Recipe for Rating: Predict Food Ratings using ML

Project Overview: Recipe for Rating leverages machine learning models to predict food ratings from user-submitted reviews and associated numeric and categorical data. By preprocessing text, numeric, and categorical features, the project trains multiple models to classify ratings effectively, including advanced two-stage classification strategies to handle dataset bias.

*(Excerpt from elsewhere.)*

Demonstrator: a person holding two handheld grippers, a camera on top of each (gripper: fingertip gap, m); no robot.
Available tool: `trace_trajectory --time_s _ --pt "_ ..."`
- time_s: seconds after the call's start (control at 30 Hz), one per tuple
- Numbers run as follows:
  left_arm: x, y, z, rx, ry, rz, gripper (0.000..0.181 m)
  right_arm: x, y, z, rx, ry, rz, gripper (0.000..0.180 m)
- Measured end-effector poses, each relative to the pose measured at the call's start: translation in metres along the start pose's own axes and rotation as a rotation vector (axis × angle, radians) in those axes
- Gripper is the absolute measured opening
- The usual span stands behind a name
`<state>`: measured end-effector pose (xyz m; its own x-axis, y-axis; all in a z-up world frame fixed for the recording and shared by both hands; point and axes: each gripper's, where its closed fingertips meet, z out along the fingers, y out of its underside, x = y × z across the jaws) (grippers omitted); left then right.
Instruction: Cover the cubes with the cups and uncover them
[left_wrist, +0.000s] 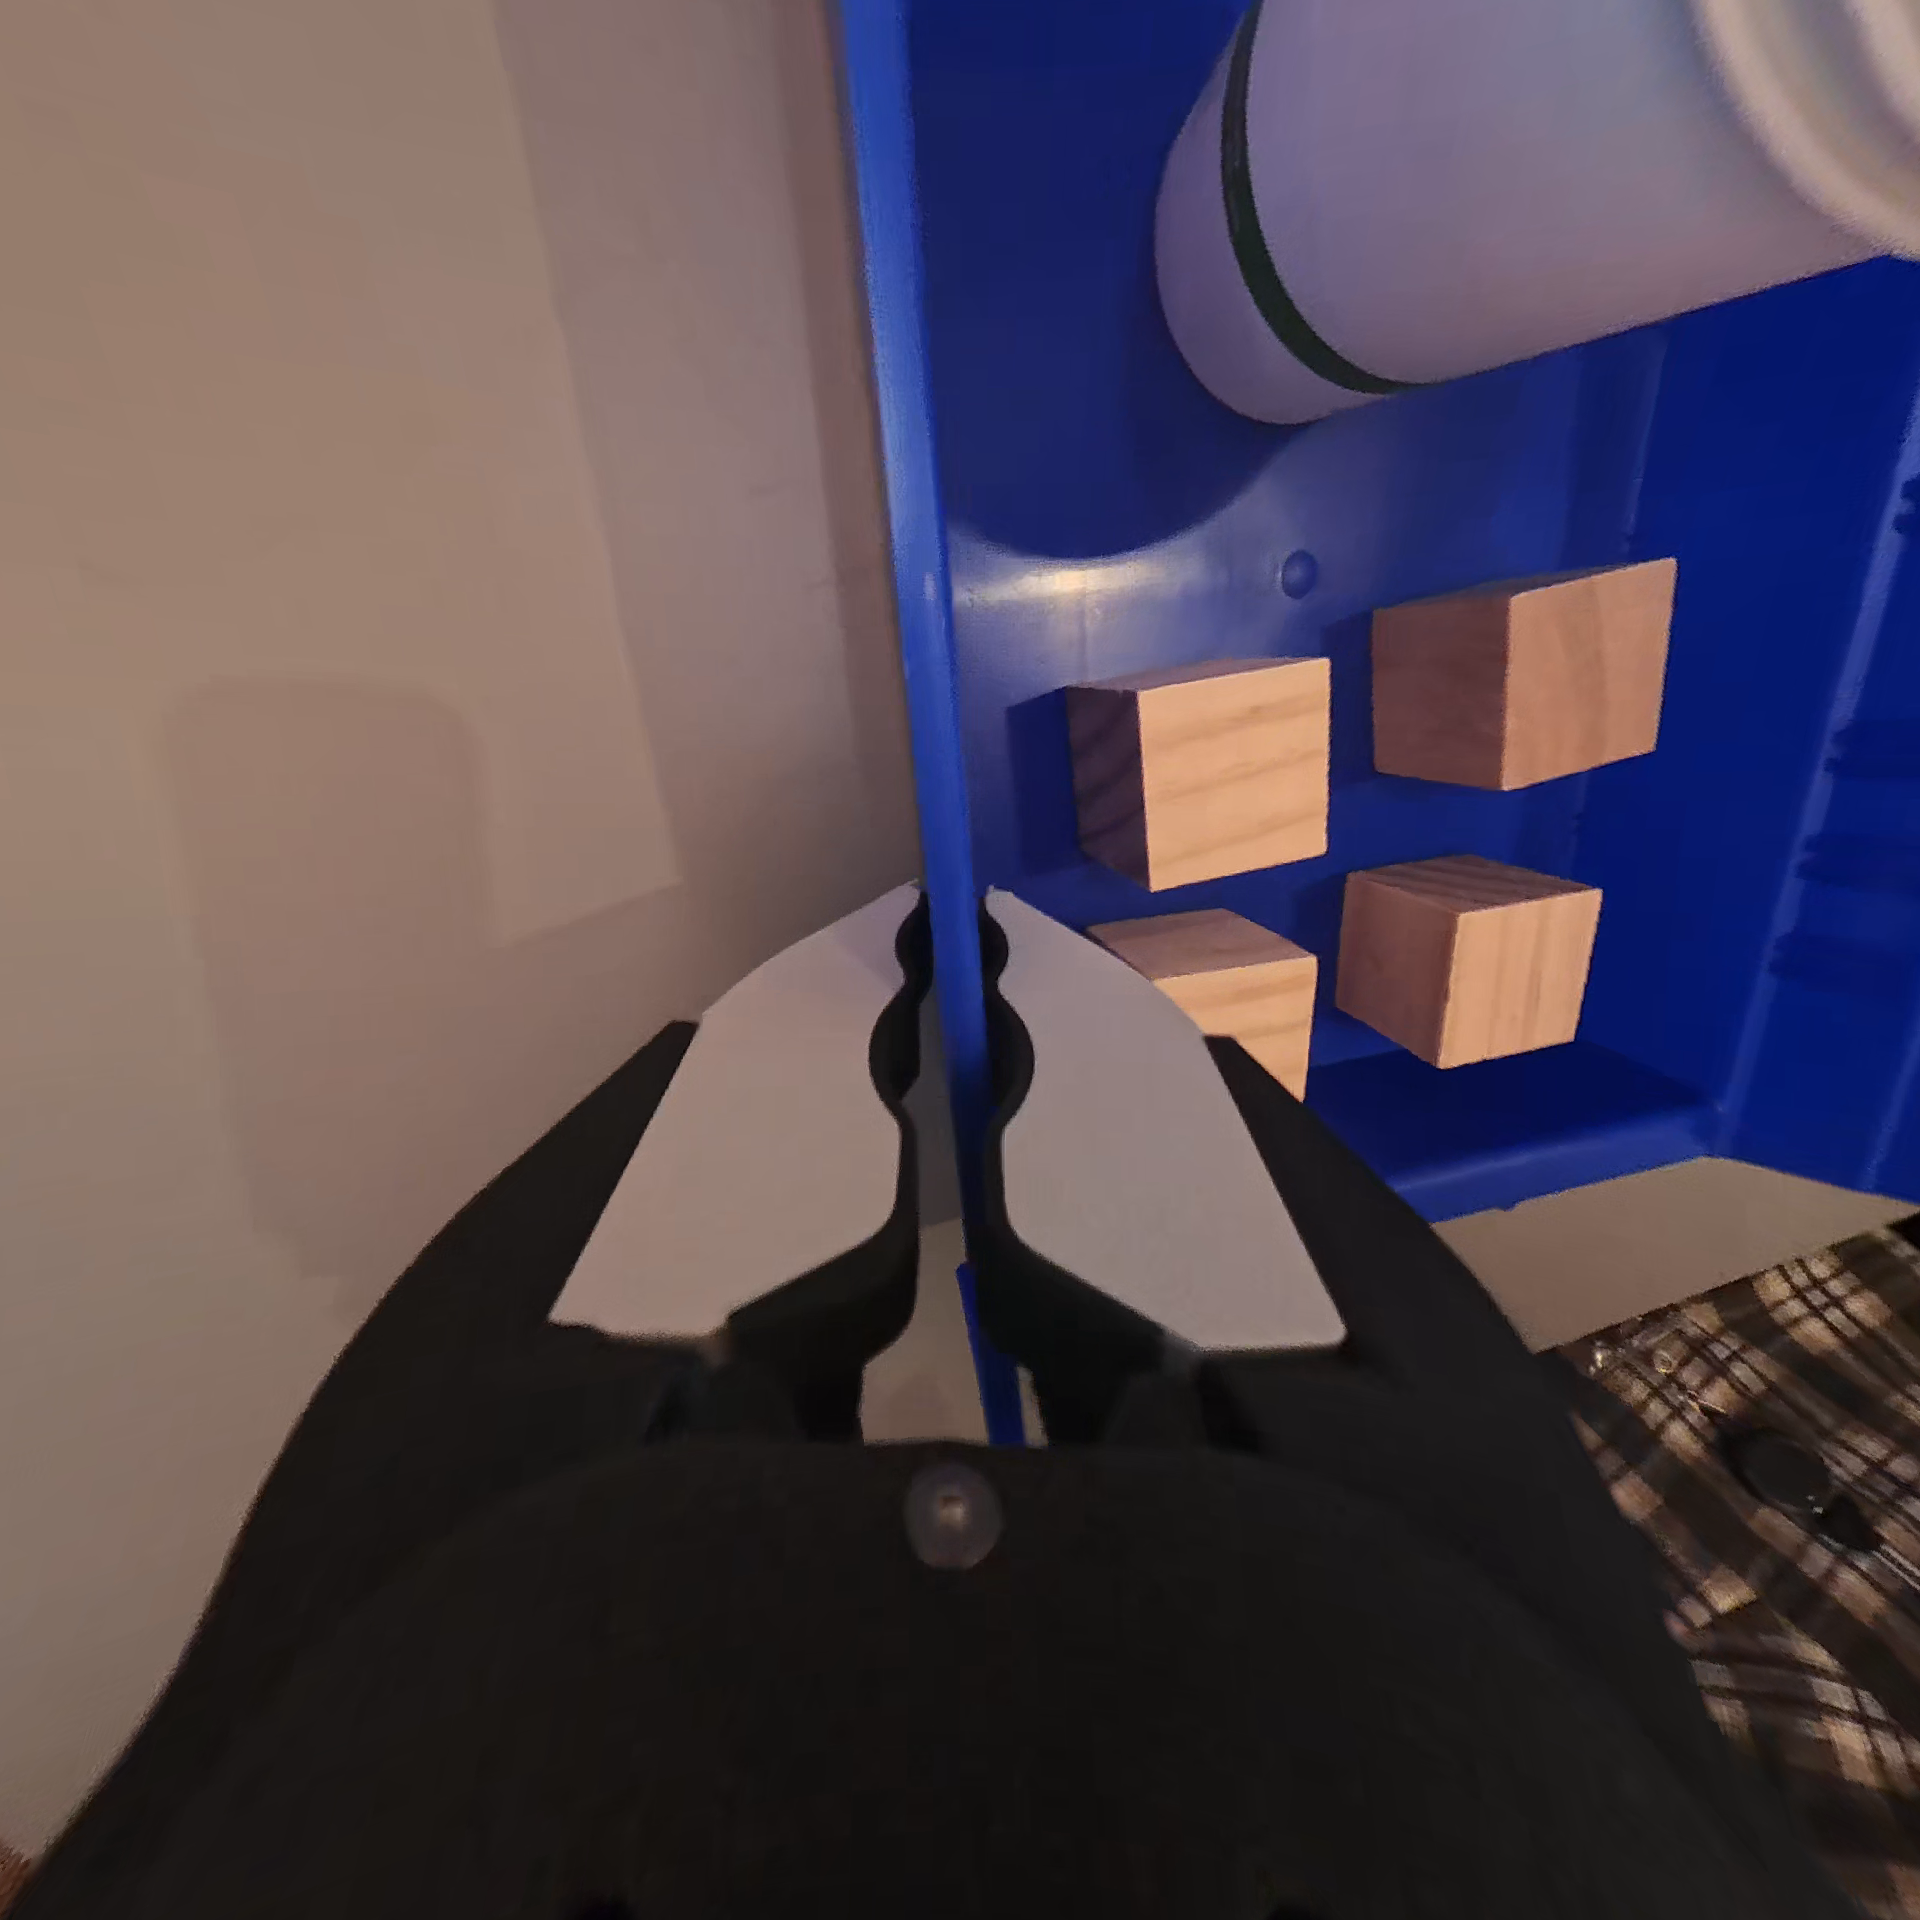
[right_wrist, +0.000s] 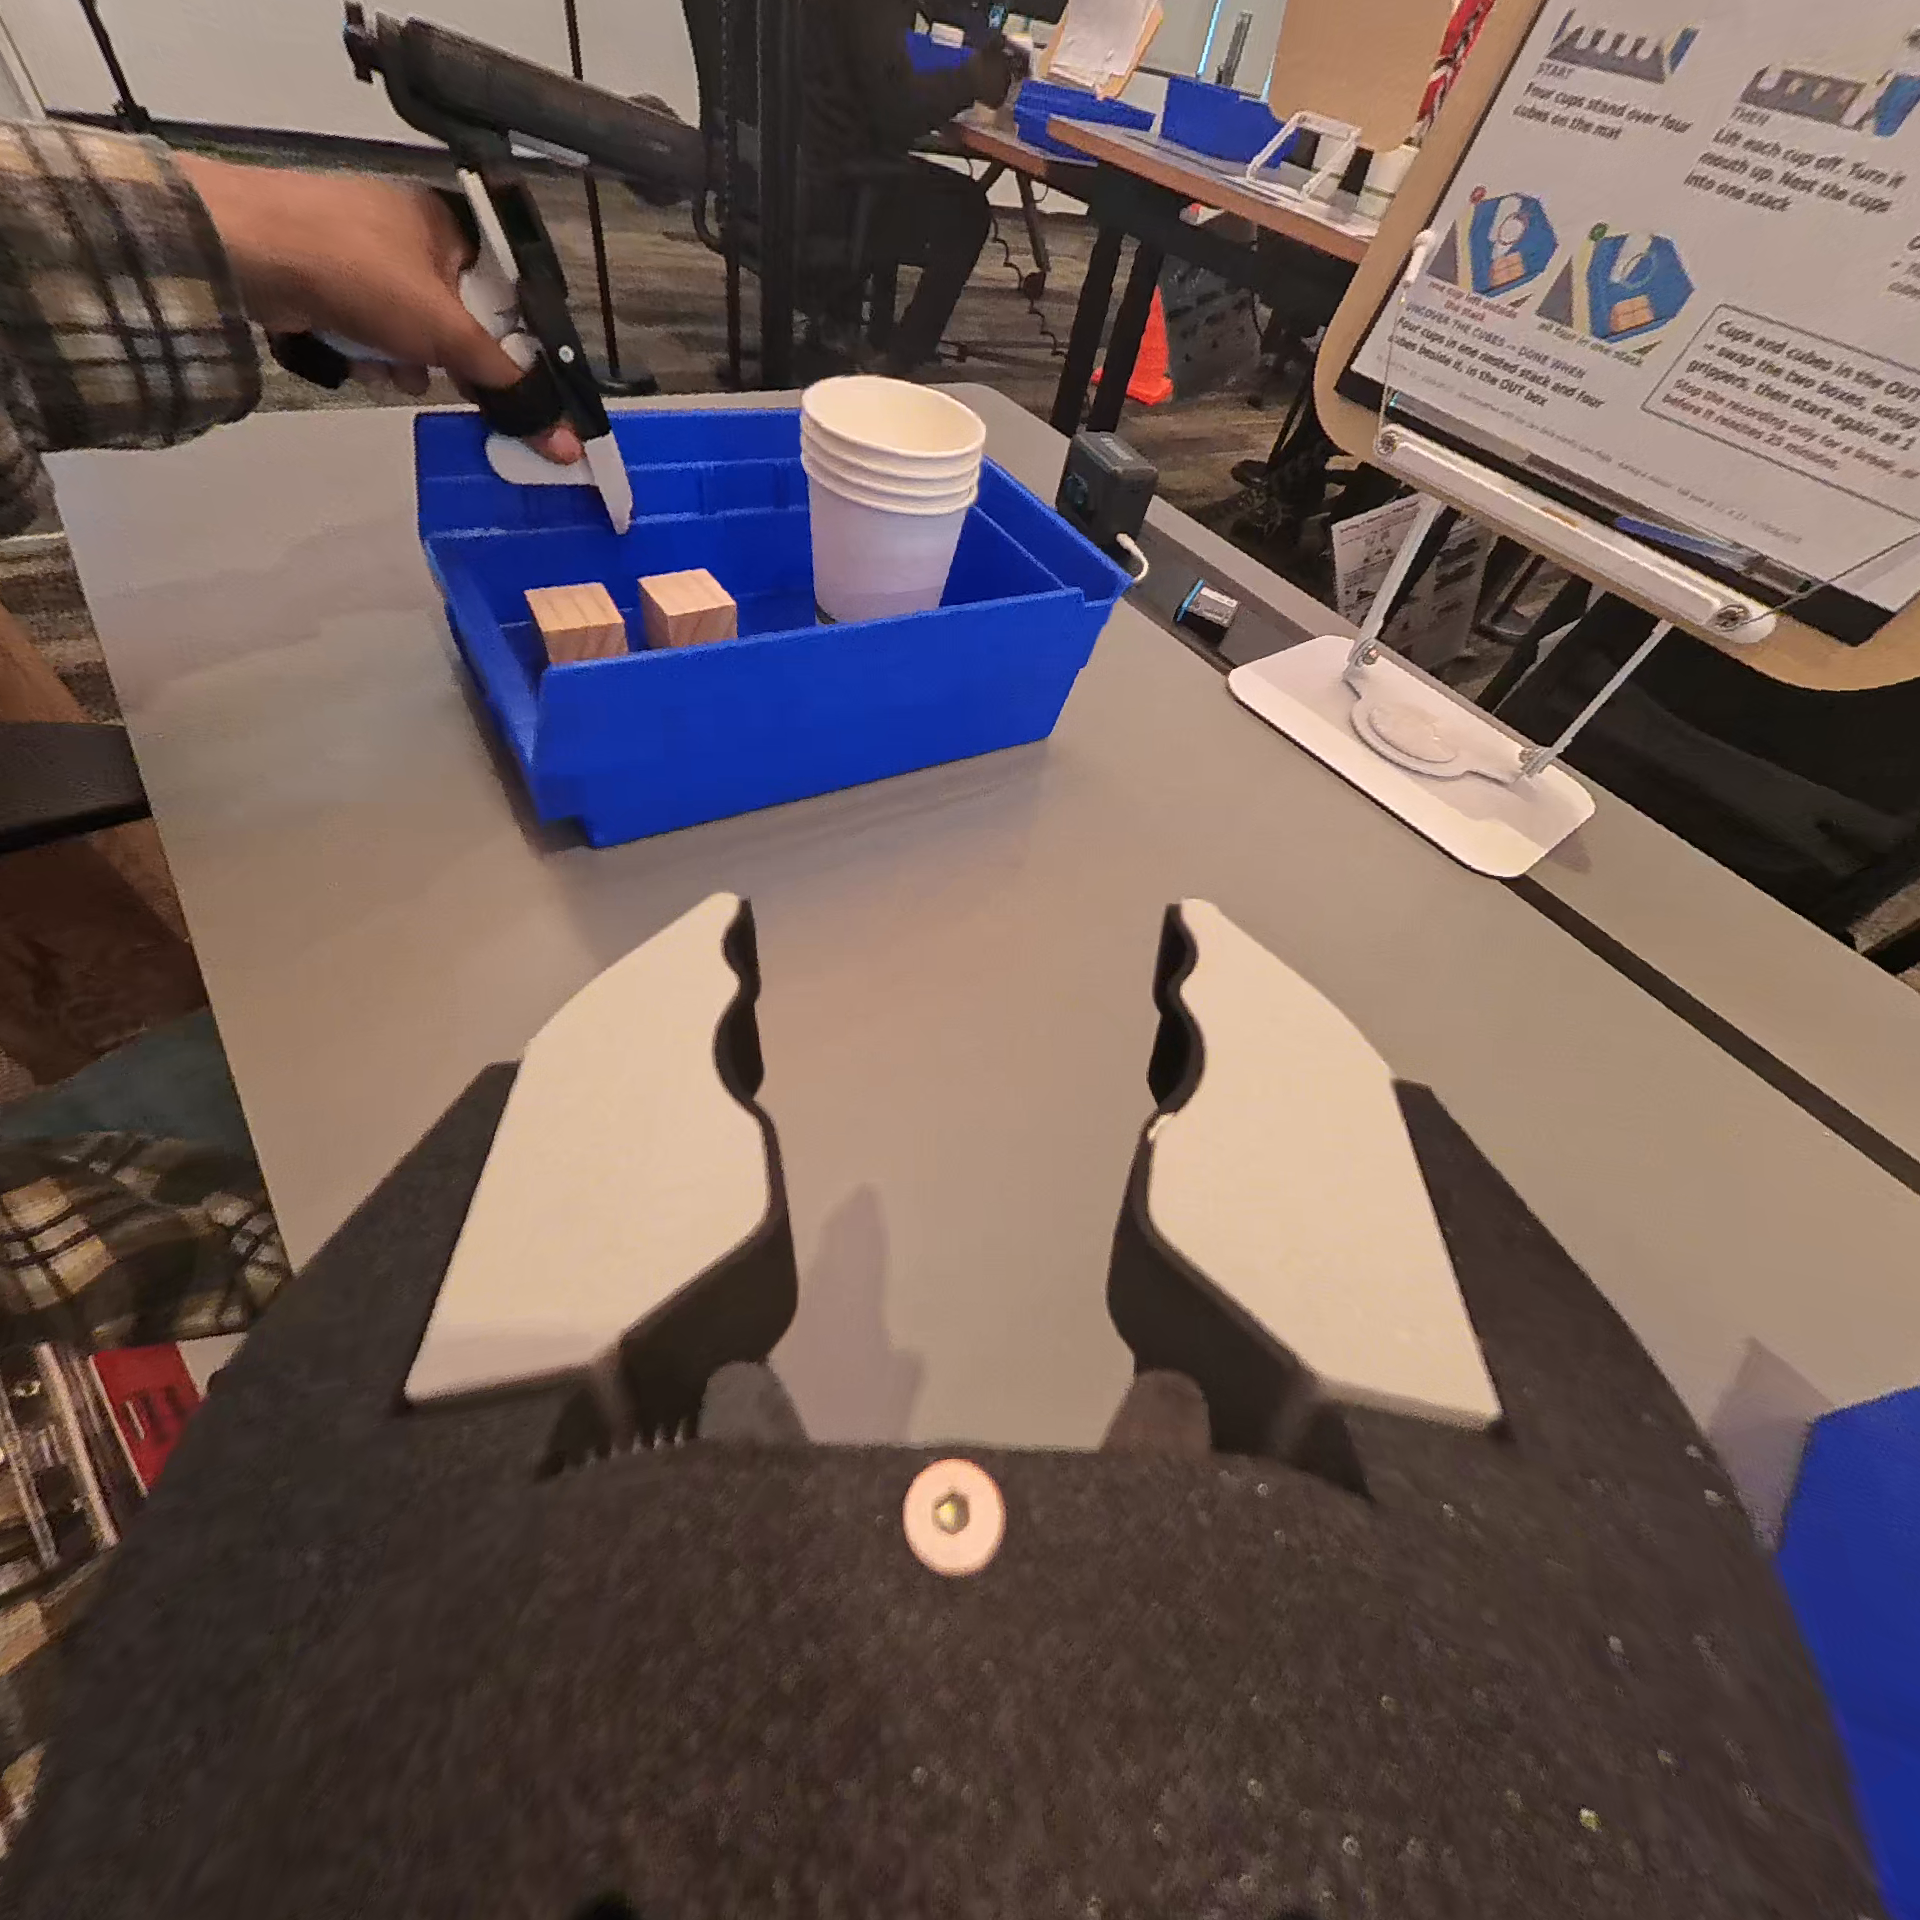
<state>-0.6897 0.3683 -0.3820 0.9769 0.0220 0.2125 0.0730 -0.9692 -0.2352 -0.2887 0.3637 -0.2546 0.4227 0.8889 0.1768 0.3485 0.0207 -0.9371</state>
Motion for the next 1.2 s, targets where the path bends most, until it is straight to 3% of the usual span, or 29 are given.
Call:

Project source code: https://github.com/Risdorn/Recipe-for-Rating

Objectives

  1. Predict food ratings accurately using machine learning techniques.
  2. Preprocess numeric, categorical, and text features for optimal model performance.
  3. Compare multiple models and identify the best approach for imbalanced datasets.

Features

  1. Data Preprocessing:

    • Numeric features scaled using StandardScaler.
    • Categorical features encoded with OneHotEncoder.
    • Text reviews transformed with TfidfVectorizer.
  2. Model Training:

    • Logistic Regression, Random Forest, SVM, KNN, AdaBoost, Balanced Bagging, and MLP classifiers.
    • Pipelines for each model combining preprocessing and training steps.
  3. Two-Stage Classification:

    • Stage 1: Distinguish rating 5 from all others.
    • Stage 2: Classify remaining ratings (0–4).
  4. Evaluation & Comparison:

    • Accuracy, precision, recall, and F1-score metrics.
    • Randomized Search for hyperparameter tuning of selected models.

Technology Stack

  • Language: Python
  • Libraries: Scikit-learn, PyCaret, Pandas, NumPy, TfidfVectorizer
  • Tools: Jupyter Notebook for experimentation, training, and visualization

Outcome

Recipe for Rating successfully predicted food ratings from a highly imbalanced dataset, achieving top Kaggle performance (score 0.78288). The two-stage classification approach improved prediction accuracy for minority classes, and comprehensive evaluation across multiple models provided insights into optimal preprocessing and model selection strategies.